Britten was a master of orchestral color by this point in his career, and he uses his small ensemble to produce an astonishing range of colors and sounds, from the lyrical and tender to the downright atonal and harsh. The tympani pound along in sections, representing the Governess' obsessive worries. The children sing a number of lovely folk and fairy tale melodies, which the orchestra ominously undercuts with dissonant sounds. Quint calls to Miles in his bed from off stage, with a cantillation of sinuous triplets, shifting deceptively to a dissonant note. There are any number of moments in this evil score that creep me out, like the scene on the way to church, where the children are singing a simple melody to the psalmic words "All creatures, bless the Lord." As the music turns sinister, the children begin twisting the words, without the adults noticing ("O ye dragons and snakes, worms and feathered fowl: Rejoice in the Lord.") There is also the penultimate scene, where Miles plays the piano. As Quint hovers over him, the music that sounds like a pretty Mozart sonata is obscured with malevolent dissonance. This is a score I never tire of hearing and do not have many opportunities to see staged. "O ye tombstones and trees: Praise him."



Good writeup. I was really hoping you'd pan this, so I wouldn't feel so bad about missing it. At least Netflix carries a version...
Thanks for the kind comment. No, I'm sorry to say that you missed out. Hopefully, Maazel will agree to bring his chamber opera productions to the Terrace Theater once or twice a year.

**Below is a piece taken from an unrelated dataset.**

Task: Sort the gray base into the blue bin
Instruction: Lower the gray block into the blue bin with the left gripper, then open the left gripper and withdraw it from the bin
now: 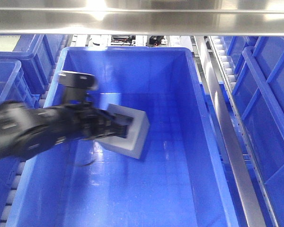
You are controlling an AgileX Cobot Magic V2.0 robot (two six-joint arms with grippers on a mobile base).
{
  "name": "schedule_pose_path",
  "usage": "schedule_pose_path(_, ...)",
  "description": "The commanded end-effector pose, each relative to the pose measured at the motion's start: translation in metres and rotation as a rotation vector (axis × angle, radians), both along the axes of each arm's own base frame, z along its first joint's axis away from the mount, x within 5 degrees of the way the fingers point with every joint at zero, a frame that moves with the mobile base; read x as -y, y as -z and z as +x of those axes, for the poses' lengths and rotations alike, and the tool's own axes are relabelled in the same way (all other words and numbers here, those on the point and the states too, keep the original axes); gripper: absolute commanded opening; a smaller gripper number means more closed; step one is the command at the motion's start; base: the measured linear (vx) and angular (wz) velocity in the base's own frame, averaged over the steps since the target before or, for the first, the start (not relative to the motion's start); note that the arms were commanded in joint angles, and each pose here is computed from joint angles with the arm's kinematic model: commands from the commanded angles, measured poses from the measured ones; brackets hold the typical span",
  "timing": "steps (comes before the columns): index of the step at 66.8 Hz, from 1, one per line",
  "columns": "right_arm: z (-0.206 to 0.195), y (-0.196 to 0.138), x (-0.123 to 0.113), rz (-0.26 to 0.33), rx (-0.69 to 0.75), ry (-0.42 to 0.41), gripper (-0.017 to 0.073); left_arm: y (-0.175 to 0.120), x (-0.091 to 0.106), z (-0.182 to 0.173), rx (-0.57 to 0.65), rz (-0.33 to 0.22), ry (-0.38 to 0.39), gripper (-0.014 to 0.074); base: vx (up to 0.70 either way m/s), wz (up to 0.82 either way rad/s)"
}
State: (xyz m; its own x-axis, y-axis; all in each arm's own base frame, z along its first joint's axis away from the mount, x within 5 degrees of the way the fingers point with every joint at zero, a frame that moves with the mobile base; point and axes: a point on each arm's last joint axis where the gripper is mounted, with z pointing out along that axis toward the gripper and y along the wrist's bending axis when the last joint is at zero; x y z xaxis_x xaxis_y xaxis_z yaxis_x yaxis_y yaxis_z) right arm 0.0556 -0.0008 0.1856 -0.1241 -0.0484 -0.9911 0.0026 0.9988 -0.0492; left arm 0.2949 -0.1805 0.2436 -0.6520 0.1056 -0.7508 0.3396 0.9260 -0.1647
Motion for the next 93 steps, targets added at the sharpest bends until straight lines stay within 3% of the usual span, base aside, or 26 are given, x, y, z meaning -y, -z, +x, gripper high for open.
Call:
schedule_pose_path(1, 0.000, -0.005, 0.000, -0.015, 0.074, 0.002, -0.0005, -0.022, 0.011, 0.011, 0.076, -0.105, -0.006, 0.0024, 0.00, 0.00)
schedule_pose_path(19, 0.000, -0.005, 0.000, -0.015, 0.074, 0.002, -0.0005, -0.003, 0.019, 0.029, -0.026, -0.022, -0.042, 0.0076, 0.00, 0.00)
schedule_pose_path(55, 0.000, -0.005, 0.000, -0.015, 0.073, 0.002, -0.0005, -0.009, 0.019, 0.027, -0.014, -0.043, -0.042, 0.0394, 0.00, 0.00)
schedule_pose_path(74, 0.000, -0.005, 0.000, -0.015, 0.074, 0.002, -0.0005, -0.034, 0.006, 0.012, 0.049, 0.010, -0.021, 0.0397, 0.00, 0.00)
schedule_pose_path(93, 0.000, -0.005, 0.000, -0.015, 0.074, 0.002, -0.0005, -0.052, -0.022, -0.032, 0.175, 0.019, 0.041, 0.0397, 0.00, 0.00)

I too was sad to miss this- Britten is a close second to Berg and Mahler as a favorite composer, and his operas are too seldom staged (in part because of their musical difficulty, which are challenging for performer and audience alike). And though you were apt to highlight the bargain price of admission, $35-$50 is still borderline unaffordable for me (damn the stratospheric Dupont circle rents!).
I'm a fan of Generation O, but wish there were more options for young people/students on strict budgets- perhaps a free ticket in return for a few day's volunteer work? I think opera companies could do more to welcome younger patrons, which would ensure them a larger support base as the rich, elderly contingent wanes. In Europe, where opera is less remote from mainstream culture, ticket prices are much more affordable. It saddens me that opera and classical music are regarded as stuffy, elitist, and/or obsolete- perhaps more inclusive outreach programs could reverse this trend.
I agree with you. I wish that all of the major classical organizations, not only the Washington National Opera, could sell off unused seats for $10 or less in the 30 minutes or so before curtain. People could line up and they may or may not get a seat. It drives me crazy to see as many empty seats as I do when I go to these performances. I wrote a piece a couple years ago about how they do things at the Vienna State Opera, which strikes me as a very good system that democratizes audiences. Thanks for reading!